Yarn: Socks that Rock Mediumweight, ‘Garnet Dreams’, 2 skeins (used approximately 3/4 of each one)
Needles: 3.0mm DPNs
Notes: These contain elastic thread knitted into the cuff, as is my preference – I think every pair of knee socks I make will continue to have elastic in the cuff, it keeps ’em sturdy and staying up where you need them. Elastic + leg shaping is my anti-slouch plan.
Someone asked me a little while ago what pattern I was using to make these, and there isn’t one. Anyone can make a pair of knee socks, just like anyone can make a regular pair of socks to fit their own feet. All you need is a gauge swatch, a tape measure, and your leg. There are already places online where you can find detailed instructions for stockinette knee socks (such as here), but the gist of what you need to know is this:
a) measure your leg circumference at the widest point of the calf in inches. Multiply this number by your number of sts/inch (according to your swatch), then subtract 1-2 inches’ worth of stitches (negative ease helps them fit and stay up). This is the # of stitches you will knit at the upper leg. Subtract a dozen or two sts from this number, and that’s how many you’ll use for the ribbing to cast on. (I used 88 sts for the leg, increasing just after the ribbing from a cast-on 76 sts, for this weight – BUT if you are using lighter yarn this may change. It is always better to err on the side of snug than loose, in all measurements with knee highs.)
b) measure your leg length from the top of your heel to the back of your knee, above the widest point of your calf. This is approximately how long your sock needs to be, not counting the inch or so of ribbing at the top cuff. I say “approximately”, because depending on your amount of negative ease, there will likely be some horizontal stretch and you’ll need to add an inch or so to keep the sock at its intended length while it is actually on your leg. (My sock length is 14.5 ins.)
For both the leg and foot, it is better to err on the side of too LONG than too short. If the leg or foot is too short, it will pull down as you wear the sock, and you’ll be constantly tugging them up to keep from falling down.
c) measure your leg circumference at your ankle, multiply by your number of sts/inch, then subtract 1-2 inches for negative ease. This is the number of stitches you want to arrive at for your ankle. If you’ve made stockinette socks before in regular length, you probably already have a good idea what you want this number to be, given the weight of yarn you’ll be using. (I used 56 sts since this is a heavier sock yarn. Usually I use 64 sts.)
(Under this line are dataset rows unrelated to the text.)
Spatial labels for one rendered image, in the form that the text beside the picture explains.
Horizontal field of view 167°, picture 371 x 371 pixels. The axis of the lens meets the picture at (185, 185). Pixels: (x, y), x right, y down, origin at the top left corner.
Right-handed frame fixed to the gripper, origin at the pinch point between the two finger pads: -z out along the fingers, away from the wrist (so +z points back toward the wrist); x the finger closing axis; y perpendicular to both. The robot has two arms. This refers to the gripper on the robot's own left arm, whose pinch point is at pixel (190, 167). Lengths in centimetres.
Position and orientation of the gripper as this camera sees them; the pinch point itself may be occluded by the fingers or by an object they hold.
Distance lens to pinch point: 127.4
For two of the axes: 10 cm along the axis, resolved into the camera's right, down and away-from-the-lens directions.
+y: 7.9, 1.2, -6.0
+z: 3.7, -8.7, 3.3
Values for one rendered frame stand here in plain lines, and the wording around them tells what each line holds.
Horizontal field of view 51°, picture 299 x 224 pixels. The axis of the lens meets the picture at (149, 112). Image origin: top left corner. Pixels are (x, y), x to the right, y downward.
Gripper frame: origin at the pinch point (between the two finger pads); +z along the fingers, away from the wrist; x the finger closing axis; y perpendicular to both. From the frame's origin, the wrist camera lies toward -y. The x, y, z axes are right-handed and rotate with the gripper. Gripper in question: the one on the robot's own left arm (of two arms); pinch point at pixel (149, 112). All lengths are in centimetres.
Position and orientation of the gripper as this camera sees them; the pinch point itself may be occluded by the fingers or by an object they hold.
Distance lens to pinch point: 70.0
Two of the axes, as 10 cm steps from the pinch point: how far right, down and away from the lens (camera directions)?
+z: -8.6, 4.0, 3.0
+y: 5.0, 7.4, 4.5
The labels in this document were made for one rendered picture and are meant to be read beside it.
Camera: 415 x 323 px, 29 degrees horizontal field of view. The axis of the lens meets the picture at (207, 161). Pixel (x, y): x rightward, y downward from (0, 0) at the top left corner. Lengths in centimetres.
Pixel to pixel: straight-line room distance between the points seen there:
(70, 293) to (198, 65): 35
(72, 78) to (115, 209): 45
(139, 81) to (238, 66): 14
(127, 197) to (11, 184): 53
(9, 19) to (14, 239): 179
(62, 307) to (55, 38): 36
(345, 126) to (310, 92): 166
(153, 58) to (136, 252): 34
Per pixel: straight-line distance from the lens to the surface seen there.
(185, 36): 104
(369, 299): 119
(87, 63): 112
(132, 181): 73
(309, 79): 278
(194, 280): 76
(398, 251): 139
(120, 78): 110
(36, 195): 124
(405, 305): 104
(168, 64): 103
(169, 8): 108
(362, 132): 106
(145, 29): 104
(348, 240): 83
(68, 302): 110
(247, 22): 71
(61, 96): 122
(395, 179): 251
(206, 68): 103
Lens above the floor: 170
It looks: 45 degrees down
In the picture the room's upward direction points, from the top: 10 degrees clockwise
There’s one more thing here, and it should be pretty obvious given how those socks are swooshing and pooling the colours in different ways at different points on the leg. There is, of course, shaping. You have to decrease from the number of stitches in (a) to the number of stitches in (c), starting after the widest point of your leg and ending by the time you get to the ankle. My shaping follows the yellow line in the image below, according to the shape of my own leg:
For me, for this weight of yarn, I would knit evenly in stockinette for about 4 inches after the cuff, then decrease 2 stitches (at the “back” of the leg) every 4 rows 5-6 times, then every 3 rows for the rest of the decreases. If I was using a slightly smaller gauge I would probably do all my decreases every 4 rows. Then, this still leaves me with a few inches of even stockinette to hug my leg around the ankle. Your leg may be different, though – you might want to do your shaping in a way that stops almost directly at the ankle itself, depending on the shape of your leg.
[EDIT]: Oh yeah, and one more thing: try the sock on OFTEN. This is key. It’s better to know that you need to add a bit of extra length or re-start the shaping a bit earlier or work the decreases a bit farther apart before, say, you finish the entire sock. I try mine on 3 or 4 times throughout the whole process. Then just use the 1st sock as a guideline for the 2nd.
After that, the rest involves the same set of decisions you’d make for any other sock – what kind of heel? (I used the flap. Definitely love the sturdy flap heel) What kind of toe? How long to make the foot? How to stave off boredom of knitting more and more stockinette? Ah yes, such a lovely nuanced decision-making opportunity, socks are. All in all, this is the sort of thing that takes a lot more energy to explain than to actually execute. And I fully plan on having more custom-fit knee socks entering into my closet!
More, more, more please.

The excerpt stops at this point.